Big Dance, big money?

While most of us will be keeping a close eye on the Final Four scores this weekend -- and the national championship game Monday -- Square will be paying attention to a different kind of result: money spent in Atlanta while the tournament is in town.

Founded in 2009, Square produces a free credit card reader that plugs into iPhones, iPads and Android devices. It makes its money from the 2.75 percent transaction rate it receives with every swipe.

The company will be collecting data from more than 50,000 individuals and businesses in greater Atlanta using the reader, which lets them accept credit cards anywhere, anytime. For this weekend, think food trucks, livery cabs and street vendors shilling Final Four T-shirts.

Square has tracked spending during another big sports weekend. This past January and February, it measured economic activity in New Orleans during the Super Bowl and produced cool heat maps showing how much economic activity spiked around the Mercedes-Benz Superdome.

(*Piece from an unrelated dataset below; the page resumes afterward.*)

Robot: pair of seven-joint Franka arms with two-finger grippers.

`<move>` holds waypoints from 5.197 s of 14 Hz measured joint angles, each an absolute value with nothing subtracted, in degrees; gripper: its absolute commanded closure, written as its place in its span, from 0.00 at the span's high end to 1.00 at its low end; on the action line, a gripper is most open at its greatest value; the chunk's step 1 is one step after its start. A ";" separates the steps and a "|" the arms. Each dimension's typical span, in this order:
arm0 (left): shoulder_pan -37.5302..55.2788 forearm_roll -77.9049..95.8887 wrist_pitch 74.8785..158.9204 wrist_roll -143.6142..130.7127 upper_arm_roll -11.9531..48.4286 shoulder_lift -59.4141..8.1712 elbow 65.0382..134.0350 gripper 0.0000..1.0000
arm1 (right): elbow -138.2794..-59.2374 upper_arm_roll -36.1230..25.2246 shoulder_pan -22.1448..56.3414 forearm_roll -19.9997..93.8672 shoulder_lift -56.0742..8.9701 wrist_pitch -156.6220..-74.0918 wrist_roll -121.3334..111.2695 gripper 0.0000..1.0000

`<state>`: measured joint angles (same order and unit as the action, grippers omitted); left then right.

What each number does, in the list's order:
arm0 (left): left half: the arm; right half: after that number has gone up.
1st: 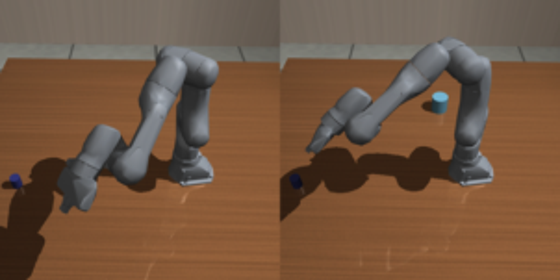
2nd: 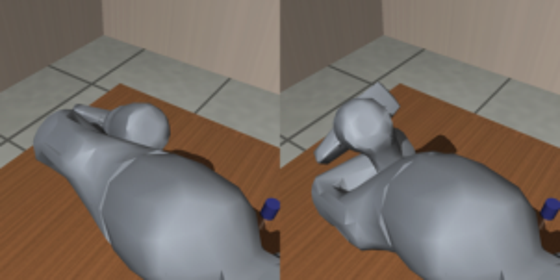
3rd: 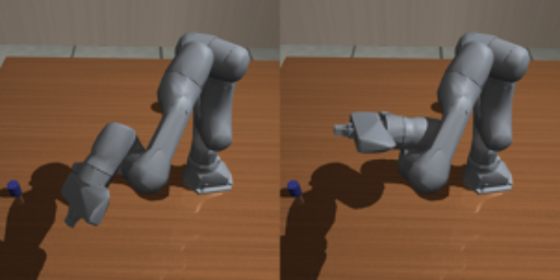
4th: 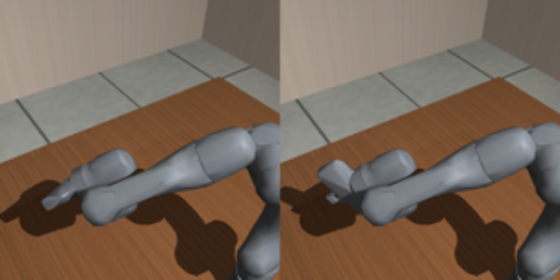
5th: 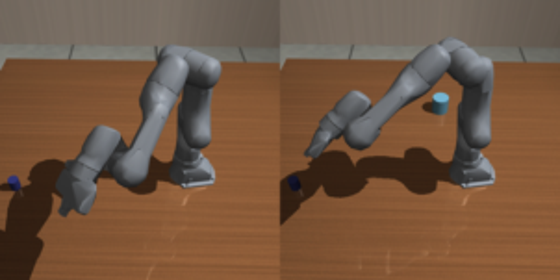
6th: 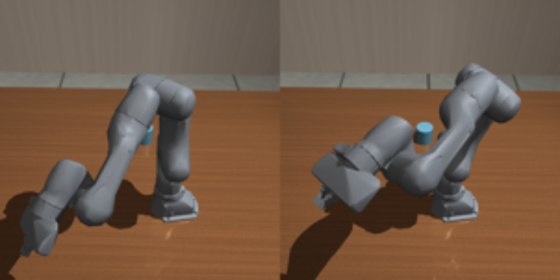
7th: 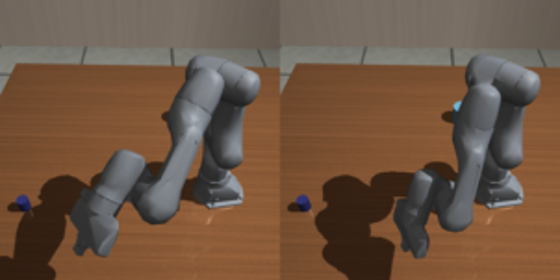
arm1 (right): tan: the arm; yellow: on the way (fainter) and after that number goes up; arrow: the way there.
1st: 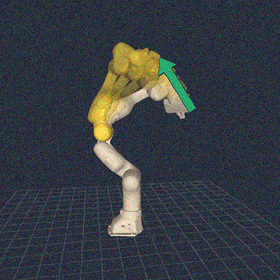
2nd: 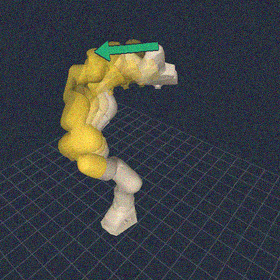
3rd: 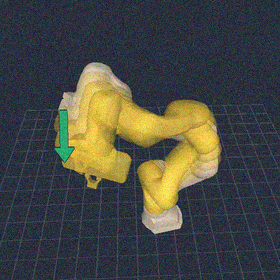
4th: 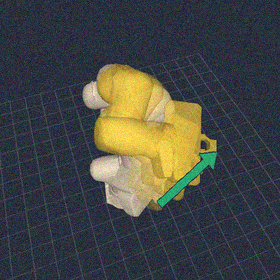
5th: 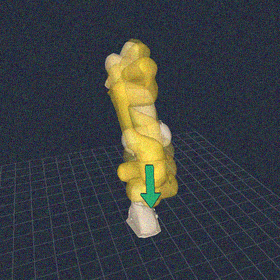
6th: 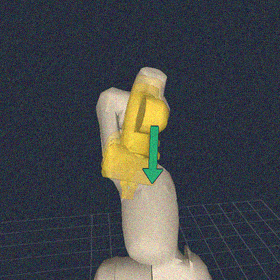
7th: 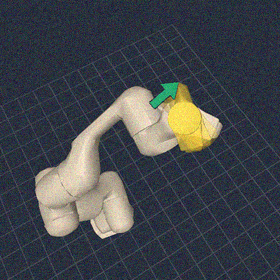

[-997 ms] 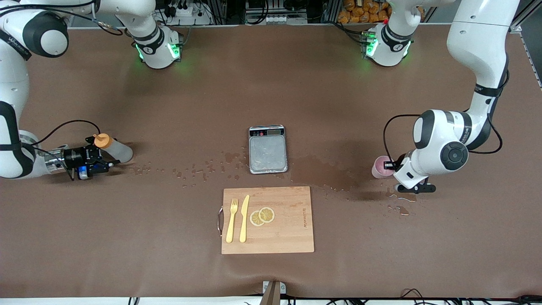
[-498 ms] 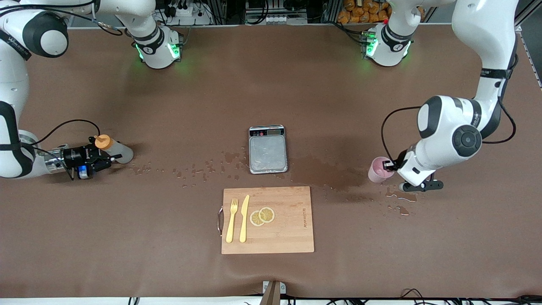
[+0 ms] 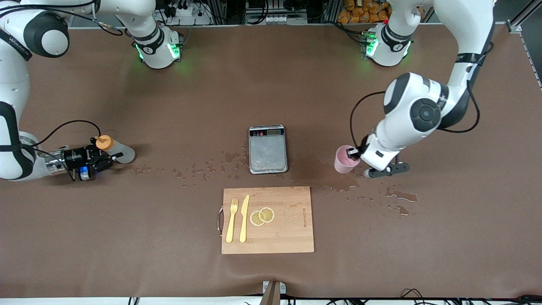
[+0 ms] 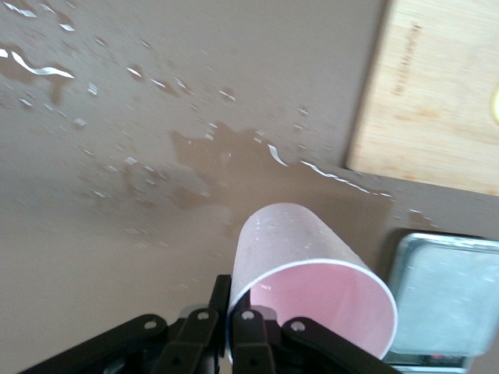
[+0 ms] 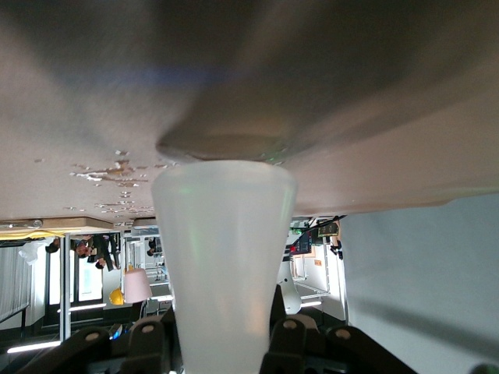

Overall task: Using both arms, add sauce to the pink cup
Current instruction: 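Carry the pink cup onto the metal scale with the left gripper, then release the cup with the left gripper while the right gripper moves the bottle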

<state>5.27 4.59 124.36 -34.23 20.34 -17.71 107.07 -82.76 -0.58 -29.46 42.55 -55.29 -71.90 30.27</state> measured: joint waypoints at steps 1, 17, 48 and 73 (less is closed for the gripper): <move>5.59 4.59 124.36 -37.13 21.87 -17.72 106.55 0.00 | -82.35 -0.43 -28.72 42.61 -54.91 -71.84 32.04 0.41; 24.08 -0.89 123.71 -63.37 23.67 -36.87 86.92 0.00 | -73.75 -0.11 -11.19 37.97 -45.21 -69.81 61.57 0.41; 22.76 -1.51 113.20 -63.85 22.17 -31.01 82.66 1.00 | -62.29 -0.68 20.11 8.33 -42.71 -70.10 99.19 0.39; -2.59 -1.51 95.81 -22.90 21.27 -9.15 87.74 1.00 | -61.56 -0.89 31.77 -0.95 -44.84 -75.55 120.06 0.31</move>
<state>-2.59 -1.51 95.81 -22.90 21.27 -9.15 87.74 -61.56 -0.89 31.77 -0.95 -44.84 -75.55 120.06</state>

Comparing data from Super Bowl weekend and the weekend before the game, Square found that on Super Bowl weekend the number of items sold increased by 14 percent, while total commerce among its 10,000 users there increased by 60 percent.

Drilling down further, Square discovered music and entertainment vendors did eight times the business they did the weekend before the game. Meanwhile, taxi and limo drivers nearly tripled their business, while retailers saw sales nearly double.

There were a few quirks in the results. While the most successful Square merchant in New Orleans over Super Bowl weekend was a sports memorabilia vendor, lattes were the top-selling item in New Orleans over the weekend. That's right, lattes.

Of course, these numbers are small potatoes relative to total business for Super Bowl weekend, but that figure is hard to quantify. Square's numbers are real and link a big sporting event to local economic activity.

One day, league officials and city leaders may use Square’s data to make their case to taxpayers that the expenses of hosting a big sporting event are worth it. But not yet. The company says data from just one Super Bowl or Final Four weekend isn’t enough to say one way or the other whether such an event really boosts a city's economy. But if patterns emerge after two or three Super Bowls, Square might have something.

Until then, the data will be a lot like this year’s NCAA tournament. Largely unpredictable.